And last but not least is Dr. Dan McKanan, who is the Emerson senior lecturer here at HDS, where he has taught since 2008. Dan works closely with seminarians at Harvard and emerging UU scholars around the world-- I benefited from that work, thank you-- and researches the role of religious movements in promoting social justice, ecological harmony, and intentional community.
Will you join me, please, in celebrating our panelists.
[APPLAUSE]
DAN MCKANAN: Thank you so much, Sofia. Thank you for making the connection to make this happen. Thank you to all of you who've worked hard to organize this event and for your thoughtfulness in fully including our Harvard Divinity School community in celebrating this bicentennial.
As a member of the faculty, I am delighted to welcome you into our space here in the Carter room, which some of as the Sperry room. And we have not forgotten Dean Sperry. He still looks over us as we celebrate the new things that have come about in recent years, as generous donors have equipped us for the work ahead.
Before I start talking about the American Unitarian Association, I'd also just like to mention that I spent yesterday here in-- as part of the Divinity School's kind of founding conference of our Truth and Reconciliation Commission, which is charged with building on the work of the Harvard and the Legacy of Slavery report, and also digging into stories of Harvard's history of complicity in colonization, to tell honest stories that will enable building relationships, and sharing resources in a more just way in the future.
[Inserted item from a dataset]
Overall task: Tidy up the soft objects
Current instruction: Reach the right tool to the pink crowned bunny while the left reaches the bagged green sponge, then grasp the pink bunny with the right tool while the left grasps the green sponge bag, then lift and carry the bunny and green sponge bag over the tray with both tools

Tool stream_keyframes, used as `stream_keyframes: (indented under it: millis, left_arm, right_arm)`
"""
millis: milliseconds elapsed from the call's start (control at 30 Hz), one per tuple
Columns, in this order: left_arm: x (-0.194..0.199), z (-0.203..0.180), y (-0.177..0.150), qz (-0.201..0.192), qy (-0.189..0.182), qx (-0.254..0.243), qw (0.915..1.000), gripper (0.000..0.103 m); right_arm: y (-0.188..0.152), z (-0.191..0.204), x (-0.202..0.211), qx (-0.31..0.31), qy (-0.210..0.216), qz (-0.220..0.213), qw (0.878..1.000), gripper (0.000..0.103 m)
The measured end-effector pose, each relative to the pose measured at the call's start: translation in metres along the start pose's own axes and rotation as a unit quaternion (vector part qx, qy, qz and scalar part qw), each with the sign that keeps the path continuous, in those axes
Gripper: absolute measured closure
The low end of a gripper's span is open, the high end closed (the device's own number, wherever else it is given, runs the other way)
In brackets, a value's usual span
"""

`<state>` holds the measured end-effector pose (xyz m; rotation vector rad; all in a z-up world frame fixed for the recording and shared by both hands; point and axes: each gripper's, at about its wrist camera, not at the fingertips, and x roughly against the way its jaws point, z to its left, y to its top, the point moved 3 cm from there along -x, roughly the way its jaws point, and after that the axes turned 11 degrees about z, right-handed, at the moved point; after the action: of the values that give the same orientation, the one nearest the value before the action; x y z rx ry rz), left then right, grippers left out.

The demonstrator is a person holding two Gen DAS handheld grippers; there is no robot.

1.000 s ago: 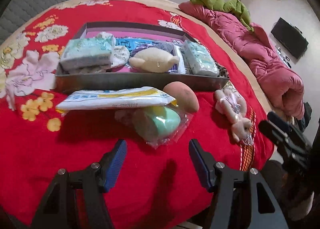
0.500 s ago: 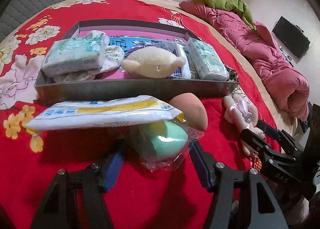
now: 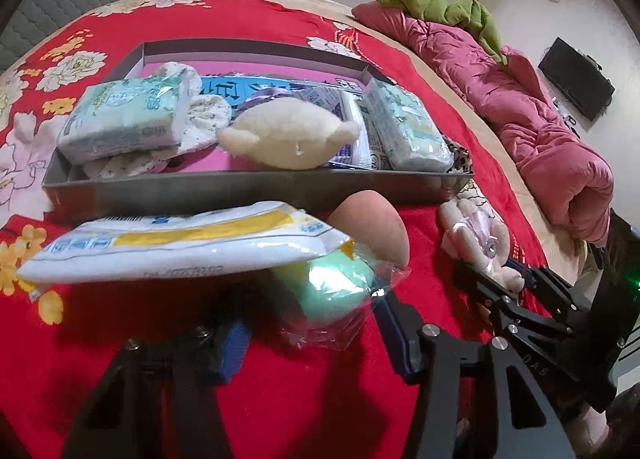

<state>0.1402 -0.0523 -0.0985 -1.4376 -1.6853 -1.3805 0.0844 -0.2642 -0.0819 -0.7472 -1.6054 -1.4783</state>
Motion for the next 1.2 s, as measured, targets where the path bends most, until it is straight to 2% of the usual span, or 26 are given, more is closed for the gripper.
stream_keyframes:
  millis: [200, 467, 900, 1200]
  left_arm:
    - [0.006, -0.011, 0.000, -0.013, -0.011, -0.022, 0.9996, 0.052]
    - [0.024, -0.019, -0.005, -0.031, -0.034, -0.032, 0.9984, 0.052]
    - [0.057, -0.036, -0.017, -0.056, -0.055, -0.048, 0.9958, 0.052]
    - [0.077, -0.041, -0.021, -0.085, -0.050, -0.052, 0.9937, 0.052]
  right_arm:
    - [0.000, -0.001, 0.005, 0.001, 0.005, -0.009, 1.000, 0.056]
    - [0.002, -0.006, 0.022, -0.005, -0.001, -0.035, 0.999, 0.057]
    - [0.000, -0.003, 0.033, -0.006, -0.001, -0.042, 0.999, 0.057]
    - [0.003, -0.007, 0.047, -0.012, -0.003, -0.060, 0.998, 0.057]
This is not an easy time to engage in the work of telling truths. And we've been blessed at the Divinity School that our leadership has supported that work. And we have been doubly blessed that so many Unitarian Universalist congregations and organizations that have overlapping histories with the Divinity School are also working hard to tell hard truths in ways that create new opportunities for real relationship. So thank you to all of you who've been part of that work in one way or another.
The American Unitarian Association, founded 200 years ago. The story of that association is a story of congregations. Now, many of you are probably immediately thinking, oh, but that is not an association of congregations. And that is true. Unlike the UUA, the American Unitarian association, when it was founded, was an association of individuals, both ministers and committed laypeople.
But what those individuals were committed to was the work of supporting congregations, especially new congregations beyond the New England heartland. The founding of the AUA coincided with the first great wave of specifically Unitarian congregation creation, and thus part of its legacy for us is inspiring ongoing waves of bringing new communities into being.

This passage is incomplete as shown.